Rational design of a ligand-controlled protein conformational switch.

机构信息

Department of Biochemistry and Biophysics, School of Medicine, University of North Carolina, Chapel Hill, NC 27599, USA.

出版信息

Proc Natl Acad Sci U S A. 2013 Apr 23;110(17):6800-4. doi: 10.1073/pnas.1218319110. Epub 2013 Apr 8.
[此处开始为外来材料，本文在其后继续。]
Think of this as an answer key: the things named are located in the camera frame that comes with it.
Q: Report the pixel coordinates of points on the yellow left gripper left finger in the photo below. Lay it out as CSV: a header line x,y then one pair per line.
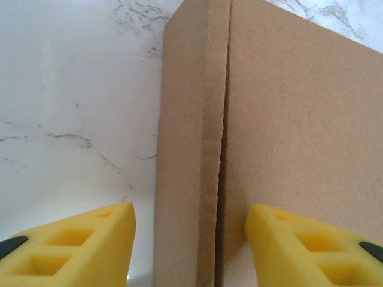
x,y
110,248

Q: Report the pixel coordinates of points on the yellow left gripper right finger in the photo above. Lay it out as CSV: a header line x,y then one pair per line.
x,y
269,239

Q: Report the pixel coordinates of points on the brown cardboard box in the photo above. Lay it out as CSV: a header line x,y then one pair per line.
x,y
299,119

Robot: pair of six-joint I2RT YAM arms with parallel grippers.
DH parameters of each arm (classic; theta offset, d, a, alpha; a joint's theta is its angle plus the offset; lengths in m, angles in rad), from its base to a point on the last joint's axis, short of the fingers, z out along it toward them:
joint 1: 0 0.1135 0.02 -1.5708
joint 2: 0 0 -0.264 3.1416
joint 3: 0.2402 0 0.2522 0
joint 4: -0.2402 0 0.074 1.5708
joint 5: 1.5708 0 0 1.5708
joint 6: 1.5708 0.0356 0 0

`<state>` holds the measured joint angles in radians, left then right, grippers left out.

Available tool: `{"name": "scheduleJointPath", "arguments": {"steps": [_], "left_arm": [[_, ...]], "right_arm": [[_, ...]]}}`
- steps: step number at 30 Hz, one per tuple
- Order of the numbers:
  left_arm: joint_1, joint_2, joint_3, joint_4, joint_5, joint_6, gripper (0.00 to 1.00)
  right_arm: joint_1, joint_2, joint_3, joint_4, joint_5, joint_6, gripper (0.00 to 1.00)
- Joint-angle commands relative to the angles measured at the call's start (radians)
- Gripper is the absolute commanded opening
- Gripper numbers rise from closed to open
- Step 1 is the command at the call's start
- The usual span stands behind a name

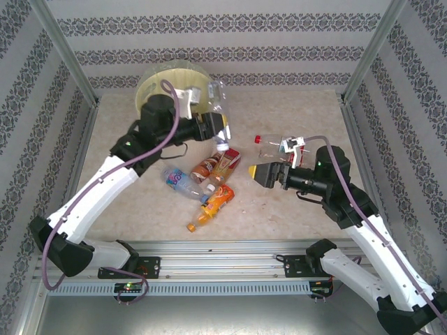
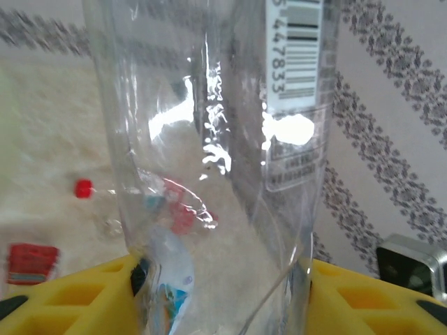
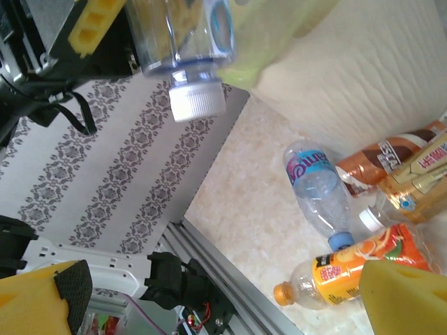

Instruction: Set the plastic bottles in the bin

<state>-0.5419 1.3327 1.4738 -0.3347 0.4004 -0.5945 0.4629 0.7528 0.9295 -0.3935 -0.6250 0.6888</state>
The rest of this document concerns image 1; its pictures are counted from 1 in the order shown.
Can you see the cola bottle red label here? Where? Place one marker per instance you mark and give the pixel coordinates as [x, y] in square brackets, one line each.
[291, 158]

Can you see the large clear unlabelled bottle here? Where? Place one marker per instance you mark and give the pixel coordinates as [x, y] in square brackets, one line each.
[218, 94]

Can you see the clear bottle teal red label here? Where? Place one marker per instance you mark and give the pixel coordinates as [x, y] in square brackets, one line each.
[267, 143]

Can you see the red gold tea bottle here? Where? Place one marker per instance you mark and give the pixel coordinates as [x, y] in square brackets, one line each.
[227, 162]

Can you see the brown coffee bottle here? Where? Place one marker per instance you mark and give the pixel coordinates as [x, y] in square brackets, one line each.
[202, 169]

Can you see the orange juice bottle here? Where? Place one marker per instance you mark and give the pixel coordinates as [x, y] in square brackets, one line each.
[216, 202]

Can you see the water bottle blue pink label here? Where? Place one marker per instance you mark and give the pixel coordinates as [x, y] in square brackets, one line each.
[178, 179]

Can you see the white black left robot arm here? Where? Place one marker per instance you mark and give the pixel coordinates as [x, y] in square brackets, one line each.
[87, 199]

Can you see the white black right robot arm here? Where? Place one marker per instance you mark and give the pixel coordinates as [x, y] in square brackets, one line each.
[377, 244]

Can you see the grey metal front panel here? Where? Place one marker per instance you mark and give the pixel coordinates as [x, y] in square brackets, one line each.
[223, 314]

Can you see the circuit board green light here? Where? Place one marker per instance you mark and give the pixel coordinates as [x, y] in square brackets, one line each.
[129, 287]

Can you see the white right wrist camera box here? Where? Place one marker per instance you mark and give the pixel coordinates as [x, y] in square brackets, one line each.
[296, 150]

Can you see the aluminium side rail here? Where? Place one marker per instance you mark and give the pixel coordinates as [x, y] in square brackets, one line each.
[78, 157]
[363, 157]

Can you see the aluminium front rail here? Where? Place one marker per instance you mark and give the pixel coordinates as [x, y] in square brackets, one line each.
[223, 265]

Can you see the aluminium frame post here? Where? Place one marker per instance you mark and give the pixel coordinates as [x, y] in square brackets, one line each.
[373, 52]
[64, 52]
DOI:10.1073/pnas.1218319110

PMID:23569285

原文链接:https://pmc.ncbi.nlm.nih.gov/articles/PMC3637791/

Abstract

Design of a regulatable multistate protein is a challenge for protein engineering. Here we design a protein with a unique topology, called uniRapR, whose conformation is controlled by the binding of a small molecule. We confirm switching and control ability of uniRapR in silico, in vitro, and in vivo. As a proof of concept, uniRapR is used as an artificial regulatory domain to control activity of kinases. By activating Src kinase using uniRapR in single cells and whole organism, we observe two unique phenotypes consistent with its role in metastasis. Activation of Src kinase leads to rapid induction of protrusion with polarized spreading in HeLa cells, and morphological changes with loss of cell-cell contacts in the epidermal tissue of zebrafish. The rational creation of uniRapR exemplifies the strength of computational protein design, and offers a powerful means for targeted activation of many pathways to study signaling in living organisms.

摘要

设计可调控的多构象蛋白质是蛋白质工程的一大挑战。在这里，我们设计了一种具有独特拓扑结构的蛋白质，称为 uniRapR，其构象受小分子结合的控制。我们在计算机模拟、体外和体内验证了 uniRapR 的开关和控制能力。作为概念验证，uniRapR 被用作人工调控域来控制激酶的活性。通过在单细胞和整个生物体中使用 uniRapR 激活Src 激酶，我们观察到两种与转移相关的独特表型。Src 激酶的激活导致 HeLa 细胞中突起的快速诱导，并伴有极化扩展，以及斑马鱼表皮组织中细胞-细胞接触丧失的形态变化。uniRapR 的合理创建体现了计算蛋白质设计的强大力量，并为靶向激活许多途径以研究生物体内信号提供了有力手段。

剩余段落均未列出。